How to open Commoncrawl.org WARC.GZ S3 Data in Spark

2.3k views Asked by At

I want to access a commoncrawl file from the Amazon public dataset repository from the spark shell. The files are in WARC.GZ format.

val filenameList = List("s3://<ID>:<SECRECT>@aws-publicdatasets.s3.amazonaws.com/common-crawl/crawl-data/CC-MAIN-2014-41/segments/1410657102753.15/warc/CC-MAIN-20140914011142-00000-ip-10-196-40-205.us-west-1.compute.internal.warc.gz")

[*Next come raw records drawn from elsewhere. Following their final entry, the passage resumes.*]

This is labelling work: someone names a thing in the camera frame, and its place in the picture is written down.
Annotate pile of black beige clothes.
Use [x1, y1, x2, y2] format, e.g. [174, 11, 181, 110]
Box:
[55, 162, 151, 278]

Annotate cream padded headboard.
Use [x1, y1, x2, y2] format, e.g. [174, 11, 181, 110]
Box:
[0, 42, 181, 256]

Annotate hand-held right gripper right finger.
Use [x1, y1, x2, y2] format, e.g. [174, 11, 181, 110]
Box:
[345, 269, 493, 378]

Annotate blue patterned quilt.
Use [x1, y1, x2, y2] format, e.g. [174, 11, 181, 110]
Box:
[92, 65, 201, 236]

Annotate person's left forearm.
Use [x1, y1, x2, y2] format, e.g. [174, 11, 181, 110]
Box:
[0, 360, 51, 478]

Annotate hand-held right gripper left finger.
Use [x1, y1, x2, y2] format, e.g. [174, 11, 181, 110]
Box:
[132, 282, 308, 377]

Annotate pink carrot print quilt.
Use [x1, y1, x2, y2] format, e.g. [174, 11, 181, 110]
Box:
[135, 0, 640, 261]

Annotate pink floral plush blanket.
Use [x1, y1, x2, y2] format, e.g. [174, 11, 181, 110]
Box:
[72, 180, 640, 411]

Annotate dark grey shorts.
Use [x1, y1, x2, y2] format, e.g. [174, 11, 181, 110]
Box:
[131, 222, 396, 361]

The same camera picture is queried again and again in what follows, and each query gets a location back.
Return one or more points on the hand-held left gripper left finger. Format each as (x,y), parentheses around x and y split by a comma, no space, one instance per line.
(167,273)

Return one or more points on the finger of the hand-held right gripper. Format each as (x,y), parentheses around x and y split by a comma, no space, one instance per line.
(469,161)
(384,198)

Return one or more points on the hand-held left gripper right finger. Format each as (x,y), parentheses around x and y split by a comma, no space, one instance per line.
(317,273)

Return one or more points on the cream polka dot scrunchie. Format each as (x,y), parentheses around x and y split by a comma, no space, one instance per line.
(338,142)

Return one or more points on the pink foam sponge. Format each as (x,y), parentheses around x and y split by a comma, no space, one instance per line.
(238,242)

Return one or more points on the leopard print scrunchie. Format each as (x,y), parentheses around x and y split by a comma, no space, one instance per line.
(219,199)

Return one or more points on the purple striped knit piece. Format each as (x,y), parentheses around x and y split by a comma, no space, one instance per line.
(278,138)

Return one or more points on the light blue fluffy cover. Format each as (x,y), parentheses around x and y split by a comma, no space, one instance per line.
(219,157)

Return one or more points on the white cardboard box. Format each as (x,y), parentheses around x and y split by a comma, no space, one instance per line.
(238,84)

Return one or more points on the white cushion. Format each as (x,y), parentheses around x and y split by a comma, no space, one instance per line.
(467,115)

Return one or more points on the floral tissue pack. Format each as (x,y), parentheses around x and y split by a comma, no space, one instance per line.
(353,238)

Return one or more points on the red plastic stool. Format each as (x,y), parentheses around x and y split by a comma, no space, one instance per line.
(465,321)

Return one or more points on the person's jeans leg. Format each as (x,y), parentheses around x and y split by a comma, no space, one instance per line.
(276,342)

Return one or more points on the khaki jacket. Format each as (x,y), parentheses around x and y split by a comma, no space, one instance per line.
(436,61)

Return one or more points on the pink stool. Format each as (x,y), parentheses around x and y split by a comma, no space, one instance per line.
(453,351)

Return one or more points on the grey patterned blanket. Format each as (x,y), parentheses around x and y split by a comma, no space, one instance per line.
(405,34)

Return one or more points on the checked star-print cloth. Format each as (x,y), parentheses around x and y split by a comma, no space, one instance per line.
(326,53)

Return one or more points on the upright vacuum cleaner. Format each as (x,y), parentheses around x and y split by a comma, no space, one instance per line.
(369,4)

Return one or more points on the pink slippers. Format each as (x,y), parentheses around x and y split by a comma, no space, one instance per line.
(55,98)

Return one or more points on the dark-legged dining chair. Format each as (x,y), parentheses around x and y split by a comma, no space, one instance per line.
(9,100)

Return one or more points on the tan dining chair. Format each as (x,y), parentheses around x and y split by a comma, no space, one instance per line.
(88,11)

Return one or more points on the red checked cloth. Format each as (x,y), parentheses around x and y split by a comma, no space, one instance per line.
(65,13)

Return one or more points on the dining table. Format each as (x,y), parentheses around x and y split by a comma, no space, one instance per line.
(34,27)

// TODO: implement functionality to read the WARC.GZ file here
val loadedFiles = sc.parallelize(filenameList, filenameList.length).mapPartitions(i => i)
loadedFiles.foreach(f => f.take(1))

I would now implement a function to read the WARC.GZ format inside the mapPartitions function. Is this a good approach to do that? I ask because i am fairly new to the Spark platform and wanted to implement a small demo application using a small part of the commoncrawl corpus. I saw mapPartitions being used in a thread here.

I a first attempt, i tried to open the file directly from my own computer using sc.textFile("s3://....").take(1) which resulted in am access denied error. Are the S3 amazon public repository files accessible only from EC2 instances?

1

There are 1 answers

0
Smerity On

There is an example code from the "Analyzing Web Domain Vulnerabilities" analysis that shows you how to access WARC files from Spark as Spark supports the Hadoop InputFormat interface. The code itself is hosted on GitHub.

We're hoping to provide an example in the Common Crawl GitHub repository soon, as we do for Hadoop using Python and Java.